Je suis aujourd'hui vaincu, comme si je connaissais la vérité ;
lucide aujourd'hui, comme si j'étais à l'article de la mort,
n'ayant plus d'autre fraternité avec les choses
que celle d'un adieu, cette maison et ce côté de la rue
se muant en une file de wagons, avec un départ au sifflet venu du fond de ma tête,
un ébranlement de mes nerfs et un grincement de mes os qui démarrent.
Un accouchement clandestin
un souvenir de ce qu'est la lumière
un pic luisant lancé vers mes yeux et un lent apprentissage de l'obscurité
En m'écorchant je cherche à revivre ce mal
la lame fermement tenue dans ma main droite
le bras gauche déployé sur la table
je me vide de tout cauchemar et de toute remembrance
comme les patients pestiférés de ces anciens médecins au visage de corbeau
au temps des rites merveilleux et des superstitions
Je me vide de tout mal et des images défilent
dans la lumière née de ma douleur
Je pousse des cris
et ces cris ressuscitent dans la pièce des souvenirs d'enfance
Un accouchement clandestin
un souvenir de ce qu'est la lumière
un pic luisant lancé vers mes yeux et un lent apprentissage de l'obscurité
Fenêtres de ma chambre
vous vous ouvrez sur des vagues d'autres vies tonitruantes
demeurer en repos dans une chambre
demeurer et effacer toute peur de toute chose extérieure
je guette la survenue d'une sirène de police
j'enfonce la pointe dans mon muscle palmaire
et les cris mettent le feu à la fourmilière
unité ignorée
unité effacée
ma vie repasse au premier plan
Un accouchement clandestin
un souvenir de ce qu'est la lumière
un pic luisant lancé vers mes yeux et un lent apprentissage de l'obscurité
Salomon, mon pauvre vieux, né de ce père cocu qui te creva les yeux.
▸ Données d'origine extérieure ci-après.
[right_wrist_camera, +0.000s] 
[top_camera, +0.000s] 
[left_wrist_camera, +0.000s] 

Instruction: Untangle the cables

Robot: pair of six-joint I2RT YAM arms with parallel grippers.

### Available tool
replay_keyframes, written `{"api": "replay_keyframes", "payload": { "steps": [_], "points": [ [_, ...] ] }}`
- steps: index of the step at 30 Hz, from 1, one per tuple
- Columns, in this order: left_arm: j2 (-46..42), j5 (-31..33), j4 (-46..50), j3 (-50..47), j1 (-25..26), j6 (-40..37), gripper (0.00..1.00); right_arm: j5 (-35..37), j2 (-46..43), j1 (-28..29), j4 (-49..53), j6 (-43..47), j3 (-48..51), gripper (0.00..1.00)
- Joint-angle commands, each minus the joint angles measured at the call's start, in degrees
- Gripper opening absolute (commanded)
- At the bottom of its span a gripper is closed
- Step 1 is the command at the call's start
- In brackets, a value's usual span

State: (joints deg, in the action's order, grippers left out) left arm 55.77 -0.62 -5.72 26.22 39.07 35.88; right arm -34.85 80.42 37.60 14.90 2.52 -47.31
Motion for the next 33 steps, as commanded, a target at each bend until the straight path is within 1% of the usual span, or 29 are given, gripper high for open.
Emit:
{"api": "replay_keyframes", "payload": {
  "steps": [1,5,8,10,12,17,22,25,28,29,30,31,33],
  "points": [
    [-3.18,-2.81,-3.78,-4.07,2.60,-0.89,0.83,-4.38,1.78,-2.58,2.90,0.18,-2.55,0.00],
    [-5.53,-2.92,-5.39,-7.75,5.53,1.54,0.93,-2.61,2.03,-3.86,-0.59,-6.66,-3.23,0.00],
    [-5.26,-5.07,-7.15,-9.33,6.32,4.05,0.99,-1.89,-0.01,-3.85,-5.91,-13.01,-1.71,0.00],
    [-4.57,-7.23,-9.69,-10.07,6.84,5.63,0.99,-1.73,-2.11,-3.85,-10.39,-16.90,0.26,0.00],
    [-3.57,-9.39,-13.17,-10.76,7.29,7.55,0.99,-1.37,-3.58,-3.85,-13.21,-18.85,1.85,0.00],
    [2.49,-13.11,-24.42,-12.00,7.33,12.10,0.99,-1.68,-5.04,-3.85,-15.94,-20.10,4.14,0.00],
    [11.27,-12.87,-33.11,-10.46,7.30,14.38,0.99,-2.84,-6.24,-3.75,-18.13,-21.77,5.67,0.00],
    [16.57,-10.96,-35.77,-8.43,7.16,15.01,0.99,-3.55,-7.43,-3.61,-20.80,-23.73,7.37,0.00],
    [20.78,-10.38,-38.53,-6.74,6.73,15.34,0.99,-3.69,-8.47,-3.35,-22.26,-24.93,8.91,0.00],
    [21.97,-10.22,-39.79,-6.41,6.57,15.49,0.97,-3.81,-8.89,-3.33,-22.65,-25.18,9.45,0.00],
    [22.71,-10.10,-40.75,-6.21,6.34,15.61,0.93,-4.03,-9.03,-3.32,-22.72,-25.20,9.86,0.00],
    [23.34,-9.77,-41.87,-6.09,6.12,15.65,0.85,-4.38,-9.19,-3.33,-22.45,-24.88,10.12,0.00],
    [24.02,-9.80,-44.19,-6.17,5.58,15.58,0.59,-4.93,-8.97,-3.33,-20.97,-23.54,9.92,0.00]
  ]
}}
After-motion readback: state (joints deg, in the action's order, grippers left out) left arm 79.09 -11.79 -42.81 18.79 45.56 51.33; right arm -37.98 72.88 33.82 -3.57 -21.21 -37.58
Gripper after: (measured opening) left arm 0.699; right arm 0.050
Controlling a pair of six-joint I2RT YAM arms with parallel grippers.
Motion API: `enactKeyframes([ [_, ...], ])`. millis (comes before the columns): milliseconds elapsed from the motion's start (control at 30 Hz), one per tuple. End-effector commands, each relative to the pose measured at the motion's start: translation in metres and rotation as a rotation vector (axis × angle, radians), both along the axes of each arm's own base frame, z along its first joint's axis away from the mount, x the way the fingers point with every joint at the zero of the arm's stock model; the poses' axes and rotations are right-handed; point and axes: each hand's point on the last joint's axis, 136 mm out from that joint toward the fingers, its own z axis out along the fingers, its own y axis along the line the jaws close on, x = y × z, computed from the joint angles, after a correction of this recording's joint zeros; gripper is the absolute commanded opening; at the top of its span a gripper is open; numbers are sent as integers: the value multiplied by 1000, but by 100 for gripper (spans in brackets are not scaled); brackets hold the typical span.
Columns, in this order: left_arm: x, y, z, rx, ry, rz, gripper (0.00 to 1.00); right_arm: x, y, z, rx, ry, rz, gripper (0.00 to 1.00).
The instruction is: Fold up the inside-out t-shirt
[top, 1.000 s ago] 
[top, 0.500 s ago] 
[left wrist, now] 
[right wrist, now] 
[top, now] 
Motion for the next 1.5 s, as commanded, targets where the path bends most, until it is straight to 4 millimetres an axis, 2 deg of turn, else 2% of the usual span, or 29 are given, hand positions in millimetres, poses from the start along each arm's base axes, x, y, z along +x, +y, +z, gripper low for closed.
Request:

Alors votre Oedipe vainqueur, terrassant ses aînés, votre jeunesse victorieuse, vous vous la carrez où je me touche. Faute de tuer le père, je l'ai effacé. A jamais obscure, la figure paternelle, à jamais dans les limbes de l'à-peine existence, de cette vie lumineuse qui s'arrête à ma peau, frontière opaque parcourue de sirènes légendaires, ma peau terre de superstitions, de sensations expliquées par des rêves, ma peau hameçon de tant d'orages, perçus comme lézards des murailles glissant lentement parmi des replis d'épiderme, ma peau gardienne de mon sommeil, gardienne de l'univers qui doucement s'est forgé sur ce big-bang ancien, un accouchement clandestin, un souvenir de ce qu'est la lumière, un pic luisant lancé vers mes yeux et un lent apprentissage de l'obscurité.
Dans son poing gauche fermé l'aveugle tient un verre d'alcool brisé. Des éclats de verre sont plantés dans ses doigts et son bras scarifié s'étend inerte sur la table. Avec lenteur l'homme retire la lame de la longue plaie, s'imaginant Arthur ôtant Excalibur de son rocher, et le sang court comme ruisseau calme de haut en bas du membre ; avec amour il retient en son âme cette douleur qui l'éclaire, et le bruit du poignard lâché sur la table sera le dernier qu'entendront ses tympans avant leur léthargie.